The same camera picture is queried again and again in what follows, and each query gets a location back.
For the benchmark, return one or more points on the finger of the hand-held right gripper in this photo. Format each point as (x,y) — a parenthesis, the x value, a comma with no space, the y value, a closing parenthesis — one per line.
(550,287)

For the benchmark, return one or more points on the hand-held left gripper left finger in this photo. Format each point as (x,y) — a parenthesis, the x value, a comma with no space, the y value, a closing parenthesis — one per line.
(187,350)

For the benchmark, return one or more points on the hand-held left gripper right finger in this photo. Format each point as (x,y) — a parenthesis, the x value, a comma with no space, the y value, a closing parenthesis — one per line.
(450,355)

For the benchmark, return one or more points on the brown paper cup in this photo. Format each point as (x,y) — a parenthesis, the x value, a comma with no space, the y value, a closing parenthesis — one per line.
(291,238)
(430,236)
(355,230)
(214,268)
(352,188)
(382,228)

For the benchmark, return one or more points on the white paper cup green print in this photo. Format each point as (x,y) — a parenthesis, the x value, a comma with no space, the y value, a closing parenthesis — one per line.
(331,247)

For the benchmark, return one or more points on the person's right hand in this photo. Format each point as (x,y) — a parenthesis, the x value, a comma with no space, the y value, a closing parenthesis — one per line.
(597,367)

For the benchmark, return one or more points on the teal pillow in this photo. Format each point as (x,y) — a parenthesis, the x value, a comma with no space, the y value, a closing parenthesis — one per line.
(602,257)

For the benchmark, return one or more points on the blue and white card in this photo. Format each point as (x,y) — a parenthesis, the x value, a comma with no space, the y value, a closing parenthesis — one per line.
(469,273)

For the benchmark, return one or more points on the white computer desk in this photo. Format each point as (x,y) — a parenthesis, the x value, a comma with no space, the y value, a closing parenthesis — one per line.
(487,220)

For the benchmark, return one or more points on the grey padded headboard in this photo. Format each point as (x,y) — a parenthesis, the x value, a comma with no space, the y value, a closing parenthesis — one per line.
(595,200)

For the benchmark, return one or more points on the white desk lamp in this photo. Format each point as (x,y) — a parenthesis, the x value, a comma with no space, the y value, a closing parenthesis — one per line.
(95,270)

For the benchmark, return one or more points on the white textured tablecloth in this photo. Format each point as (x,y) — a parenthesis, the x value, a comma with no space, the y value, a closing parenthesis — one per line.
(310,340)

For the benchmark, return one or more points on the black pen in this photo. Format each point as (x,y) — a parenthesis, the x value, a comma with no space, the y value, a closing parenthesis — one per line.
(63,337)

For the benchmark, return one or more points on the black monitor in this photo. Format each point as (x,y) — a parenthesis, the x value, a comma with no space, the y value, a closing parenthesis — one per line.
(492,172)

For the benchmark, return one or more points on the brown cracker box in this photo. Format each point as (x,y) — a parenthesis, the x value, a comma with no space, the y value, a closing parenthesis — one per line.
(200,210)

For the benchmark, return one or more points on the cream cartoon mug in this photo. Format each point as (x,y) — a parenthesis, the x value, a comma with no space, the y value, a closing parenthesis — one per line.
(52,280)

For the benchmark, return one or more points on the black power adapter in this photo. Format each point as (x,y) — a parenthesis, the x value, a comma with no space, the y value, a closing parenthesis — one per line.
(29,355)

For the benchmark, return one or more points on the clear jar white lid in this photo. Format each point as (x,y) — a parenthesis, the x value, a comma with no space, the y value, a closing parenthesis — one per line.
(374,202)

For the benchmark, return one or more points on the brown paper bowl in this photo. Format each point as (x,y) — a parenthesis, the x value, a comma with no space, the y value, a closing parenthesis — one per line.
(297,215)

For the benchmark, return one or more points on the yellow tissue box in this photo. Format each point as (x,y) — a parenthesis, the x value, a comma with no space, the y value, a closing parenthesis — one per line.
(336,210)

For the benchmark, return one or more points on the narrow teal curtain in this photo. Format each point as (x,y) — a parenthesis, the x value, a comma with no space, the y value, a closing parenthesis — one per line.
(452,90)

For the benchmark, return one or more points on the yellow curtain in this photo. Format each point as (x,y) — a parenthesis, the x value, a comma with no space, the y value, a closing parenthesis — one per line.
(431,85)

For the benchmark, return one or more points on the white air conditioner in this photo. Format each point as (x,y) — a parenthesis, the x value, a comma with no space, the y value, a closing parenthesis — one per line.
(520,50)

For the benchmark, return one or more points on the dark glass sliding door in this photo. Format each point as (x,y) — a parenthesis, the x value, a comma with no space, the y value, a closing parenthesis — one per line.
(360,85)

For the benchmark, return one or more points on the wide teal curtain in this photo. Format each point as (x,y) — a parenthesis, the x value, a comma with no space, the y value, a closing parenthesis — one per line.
· · · · · · ·
What is needed is a faithful transcription of every entry.

The same camera picture is queried again and again in what follows, and each query gets a location back.
For the benchmark, return one or more points on the finger of the hand-held right gripper in this photo. Format each point as (x,y) — a parenthesis, the x value, a comma with no space, the y value, a closing parenthesis — one per line.
(550,287)

For the benchmark, return one or more points on the hand-held left gripper left finger in this photo. Format each point as (x,y) — a parenthesis, the x value, a comma with no space, the y value, a closing parenthesis — one per line.
(187,350)

For the benchmark, return one or more points on the hand-held left gripper right finger in this photo. Format each point as (x,y) — a parenthesis, the x value, a comma with no space, the y value, a closing parenthesis — one per line.
(450,355)

For the benchmark, return one or more points on the brown paper cup in this photo. Format each point as (x,y) — a parenthesis, the x value, a comma with no space, the y value, a closing parenthesis — one per line.
(291,238)
(430,236)
(355,230)
(214,268)
(352,188)
(382,228)

For the benchmark, return one or more points on the white paper cup green print in this photo. Format each point as (x,y) — a parenthesis, the x value, a comma with no space, the y value, a closing parenthesis — one per line.
(331,247)

For the benchmark, return one or more points on the person's right hand in this photo. Format each point as (x,y) — a parenthesis, the x value, a comma with no space, the y value, a closing parenthesis — one per line.
(597,367)

For the benchmark, return one or more points on the teal pillow in this photo. Format each point as (x,y) — a parenthesis, the x value, a comma with no space, the y value, a closing parenthesis — one per line.
(602,257)

For the benchmark, return one or more points on the blue and white card in this photo. Format each point as (x,y) — a parenthesis, the x value, a comma with no space, the y value, a closing parenthesis — one per line.
(469,273)

For the benchmark, return one or more points on the white computer desk in this photo. Format each point as (x,y) — a parenthesis, the x value, a comma with no space, the y value, a closing parenthesis — one per line.
(487,220)

For the benchmark, return one or more points on the grey padded headboard in this photo. Format each point as (x,y) — a parenthesis, the x value, a comma with no space, the y value, a closing parenthesis — one per line.
(595,200)

For the benchmark, return one or more points on the white desk lamp in this photo. Format each point as (x,y) — a parenthesis, the x value, a comma with no space, the y value, a closing parenthesis — one per line.
(95,270)

For the benchmark, return one or more points on the white textured tablecloth in this photo. Format each point as (x,y) — a parenthesis, the x value, a comma with no space, the y value, a closing parenthesis — one per line.
(310,340)

For the benchmark, return one or more points on the black pen in this photo. Format each point as (x,y) — a parenthesis, the x value, a comma with no space, the y value, a closing parenthesis — one per line.
(63,337)

For the benchmark, return one or more points on the black monitor in this photo. Format each point as (x,y) — a parenthesis, the x value, a comma with no space, the y value, a closing parenthesis — one per line.
(492,172)

For the benchmark, return one or more points on the brown cracker box in this photo. Format each point as (x,y) — a parenthesis, the x value, a comma with no space, the y value, a closing parenthesis — one per line.
(200,210)

For the benchmark, return one or more points on the cream cartoon mug in this photo. Format each point as (x,y) — a parenthesis, the x value, a comma with no space, the y value, a closing parenthesis — one per line.
(52,280)

For the benchmark, return one or more points on the black power adapter in this photo. Format each point as (x,y) — a parenthesis, the x value, a comma with no space, the y value, a closing parenthesis — one per line.
(29,355)

For the benchmark, return one or more points on the clear jar white lid in this photo. Format each point as (x,y) — a parenthesis, the x value, a comma with no space, the y value, a closing parenthesis — one per line.
(374,202)

For the benchmark, return one or more points on the brown paper bowl in this photo. Format each point as (x,y) — a parenthesis, the x value, a comma with no space, the y value, a closing parenthesis — one per line.
(297,215)

For the benchmark, return one or more points on the yellow tissue box in this photo. Format each point as (x,y) — a parenthesis, the x value, a comma with no space, the y value, a closing parenthesis — one per line.
(336,210)

For the benchmark, return one or more points on the narrow teal curtain in this photo. Format each point as (x,y) — a parenthesis, the x value, a comma with no space, the y value, a closing parenthesis — one per line.
(452,90)

For the benchmark, return one or more points on the yellow curtain in this photo. Format each point as (x,y) — a parenthesis, the x value, a comma with no space, the y value, a closing parenthesis — one per line.
(431,85)

For the benchmark, return one or more points on the white air conditioner in this photo. Format each point as (x,y) — a parenthesis, the x value, a comma with no space, the y value, a closing parenthesis — one per line.
(520,50)

For the benchmark, return one or more points on the dark glass sliding door in this photo. Format each point as (x,y) — a parenthesis, the x value, a comma with no space, the y value, a closing parenthesis — one per line.
(360,85)

For the benchmark, return one or more points on the wide teal curtain in this photo. Format each point as (x,y) — a parenthesis, the x value, a comma with no space, the y value, a closing parenthesis — one per line.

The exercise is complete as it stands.